━━ EXERCISE INPUTS ━━
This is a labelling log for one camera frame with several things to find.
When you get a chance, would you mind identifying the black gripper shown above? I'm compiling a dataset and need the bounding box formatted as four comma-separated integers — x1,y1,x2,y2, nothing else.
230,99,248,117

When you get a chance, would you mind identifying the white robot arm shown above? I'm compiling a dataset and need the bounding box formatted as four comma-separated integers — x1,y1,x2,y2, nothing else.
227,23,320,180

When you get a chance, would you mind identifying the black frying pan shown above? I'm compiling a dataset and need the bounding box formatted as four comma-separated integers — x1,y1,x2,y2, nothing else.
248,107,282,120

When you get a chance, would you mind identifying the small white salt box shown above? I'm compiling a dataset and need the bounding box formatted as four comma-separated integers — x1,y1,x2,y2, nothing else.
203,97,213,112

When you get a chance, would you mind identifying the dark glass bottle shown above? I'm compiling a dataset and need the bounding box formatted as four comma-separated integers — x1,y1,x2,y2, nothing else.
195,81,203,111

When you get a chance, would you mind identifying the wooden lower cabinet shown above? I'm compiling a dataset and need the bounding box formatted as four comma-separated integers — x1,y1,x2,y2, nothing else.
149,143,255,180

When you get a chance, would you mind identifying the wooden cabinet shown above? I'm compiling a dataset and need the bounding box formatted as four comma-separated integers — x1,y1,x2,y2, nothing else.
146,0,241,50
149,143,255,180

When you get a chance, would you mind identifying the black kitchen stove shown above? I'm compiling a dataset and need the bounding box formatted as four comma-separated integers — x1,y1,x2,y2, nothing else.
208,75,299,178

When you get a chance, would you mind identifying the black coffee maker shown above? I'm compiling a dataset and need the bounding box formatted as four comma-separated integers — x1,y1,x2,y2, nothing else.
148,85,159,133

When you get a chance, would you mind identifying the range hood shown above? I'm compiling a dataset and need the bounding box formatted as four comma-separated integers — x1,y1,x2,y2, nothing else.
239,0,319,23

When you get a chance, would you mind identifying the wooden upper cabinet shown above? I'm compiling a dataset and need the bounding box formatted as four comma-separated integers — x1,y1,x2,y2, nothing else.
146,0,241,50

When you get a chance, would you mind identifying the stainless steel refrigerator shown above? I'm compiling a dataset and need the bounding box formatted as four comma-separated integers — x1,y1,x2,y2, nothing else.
━━━
**WHAT TO DO:** Each record above must be restated in full, word for word.

**RESULT FOR THIS EXERCISE:**
This is a labelling log for one camera frame with several things to find.
When you get a chance, would you mind identifying the black gripper shown above? I'm compiling a dataset and need the bounding box formatted as four comma-separated integers — x1,y1,x2,y2, nothing else.
230,99,248,117

When you get a chance, would you mind identifying the white robot arm shown above? I'm compiling a dataset and need the bounding box formatted as four comma-separated integers — x1,y1,x2,y2, nothing else.
227,23,320,180

When you get a chance, would you mind identifying the black frying pan shown above? I'm compiling a dataset and need the bounding box formatted as four comma-separated integers — x1,y1,x2,y2, nothing else.
248,107,282,120

When you get a chance, would you mind identifying the small white salt box shown above? I'm compiling a dataset and need the bounding box formatted as four comma-separated integers — x1,y1,x2,y2, nothing else.
203,97,213,112

When you get a chance, would you mind identifying the dark glass bottle shown above? I'm compiling a dataset and need the bounding box formatted as four comma-separated integers — x1,y1,x2,y2, nothing else.
195,81,203,111

When you get a chance, would you mind identifying the wooden lower cabinet shown above? I'm compiling a dataset and need the bounding box formatted as four comma-separated integers — x1,y1,x2,y2, nothing else.
149,143,255,180

When you get a chance, would you mind identifying the wooden cabinet shown above? I'm compiling a dataset and need the bounding box formatted as four comma-separated integers — x1,y1,x2,y2, nothing else.
146,0,241,50
149,143,255,180

When you get a chance, would you mind identifying the black kitchen stove shown above? I'm compiling a dataset and need the bounding box formatted as four comma-separated integers — x1,y1,x2,y2, nothing else.
208,75,299,178

When you get a chance, would you mind identifying the black coffee maker shown above? I'm compiling a dataset and need the bounding box formatted as four comma-separated integers — x1,y1,x2,y2, nothing else.
148,85,159,133

When you get a chance, would you mind identifying the range hood shown above? I'm compiling a dataset and need the bounding box formatted as four comma-separated integers — x1,y1,x2,y2, nothing else.
239,0,319,23

When you get a chance, would you mind identifying the wooden upper cabinet shown above? I'm compiling a dataset and need the bounding box formatted as four comma-separated integers — x1,y1,x2,y2, nothing else.
146,0,241,50

When you get a chance, would you mind identifying the stainless steel refrigerator shown above? I'm compiling a dataset and need the bounding box formatted as four comma-separated integers — x1,y1,x2,y2, nothing else.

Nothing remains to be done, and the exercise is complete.